3.4. Hydra#
Hydra is a Python framework on top of OmegaConf, enabling you to configure complex application, like a data processing pipeline with lots of steps and parameters. For a complete introduction to Hydra, see the Hydra documentation. For a full example, see this repository.
3.4.1. Run a test job locally#
Check the configuration has no errors:
HYDRA_FULL_ERROR=1 hydra my_script.py --cfg job
For faster debugging, we can run our code on a very small subset of the data on the interactive cluster (e.g. slaking).
ml switch cluster/slaking
hydra my_script.py
This should create output were you want it to go and helps with getting your environment setup correctly. Most likely this will fail somewhere in the pipeline, as interactive jobs on the login nodes are very limited in the number of cores they can use and memory they can allocate. This job likely gives a memory error like:
RuntimeError: [enforce fail at alloc_cpu.cpp:75] err == 0. DefaultCPUAllocator: can't allocate memory: you tried to allocate 51380224 bytes. Error code 12 (Cannot allocate memory)
That’s a sign we need to submit a job instead of using the login nodes.
3.4.2. Submitit#
You have to pass the -m/--multirun
flag when submitting a job. For more info, see the documentation of the Hydra Submitit Launcher plugin.
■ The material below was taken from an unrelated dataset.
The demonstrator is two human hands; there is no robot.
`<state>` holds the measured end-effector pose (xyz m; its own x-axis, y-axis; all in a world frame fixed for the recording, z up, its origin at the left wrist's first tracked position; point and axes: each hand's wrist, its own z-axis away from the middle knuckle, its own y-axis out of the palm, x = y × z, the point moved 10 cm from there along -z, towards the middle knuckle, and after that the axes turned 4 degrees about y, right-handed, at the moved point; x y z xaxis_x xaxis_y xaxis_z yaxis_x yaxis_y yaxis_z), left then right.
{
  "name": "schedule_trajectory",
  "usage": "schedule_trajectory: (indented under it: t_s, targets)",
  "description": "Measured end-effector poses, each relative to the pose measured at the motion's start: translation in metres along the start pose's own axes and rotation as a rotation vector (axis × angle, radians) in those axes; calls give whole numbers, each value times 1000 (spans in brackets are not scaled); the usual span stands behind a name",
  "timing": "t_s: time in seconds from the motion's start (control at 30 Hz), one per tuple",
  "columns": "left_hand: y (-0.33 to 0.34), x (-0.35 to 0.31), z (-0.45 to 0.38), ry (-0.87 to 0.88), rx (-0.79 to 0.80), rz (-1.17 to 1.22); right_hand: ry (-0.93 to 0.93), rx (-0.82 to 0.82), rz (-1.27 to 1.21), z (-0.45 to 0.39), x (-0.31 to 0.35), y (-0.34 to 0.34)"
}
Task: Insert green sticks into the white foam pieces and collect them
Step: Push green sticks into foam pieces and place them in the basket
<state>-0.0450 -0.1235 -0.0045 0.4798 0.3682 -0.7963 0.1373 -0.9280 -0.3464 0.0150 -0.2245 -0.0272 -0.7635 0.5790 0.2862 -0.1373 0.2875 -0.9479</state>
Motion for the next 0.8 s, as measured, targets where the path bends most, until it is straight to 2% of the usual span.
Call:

pip install hydra-submitit-launcher
Note that you can start jobs in the background using {command} &; disown
or use tmux
. For a running job, you can do Ctrl + Z; bg;
. You can follow all output and logs in files in the output folder. You can get a list of submitted SLURM jobs and their status using sacct
. You can see all launcher SLURM directives using:
hydra my_script.py hydra/launcher=submitit_slurm --cfg hydra -p hydra.launcher
Set the right configuration for your job. Note that here we assume tasks_per_node=1
, so the per_task
and per_node
directives are the same. For launching a SLURM job with 2 CPUs and 4GB of RAM:
hydra my_scripy.py hydra/launcher=submitit_slurm hydra.launcher.cpus_per_task=2 hydra.launcher.mem_gb=4GB -m
Here we provide 2 cpus per task and reserve 4GB of RAM on the node.
3.4.3. GPU support#
3.4.4. Organize all experiment configs#
You can organize different experiments using the Experiment pattern.
You can create new datasets by adding a config .yaml to your local configs/dataset/
folder. Extend existing configs using the defaults keyword. Make sure that the name of the new dataset is unique.
By creating multiple experiment configs, experiments can be cleanly defined by composing existing configs and overwriting only a few new parameters.
3.4.5. Submit multiple experiments#
Multiple experiments can be run using a comma or the glob syntax.
hydra +experiment=exp1,exp2 -m
3.4.6. HPO#
Instead of sweeping over all parameters in a extensive grid search, you could also try to automatically and intelligently try as many parameters within a given budget of runs. This is called hyperparameter optimization (HPO). Hydra has a plugin for this called Optuna. What is required is to define a search space for each parameter and an objective function. The objective function is the metric you want to optimize. The sweeper will then try to find the best combination of parameters.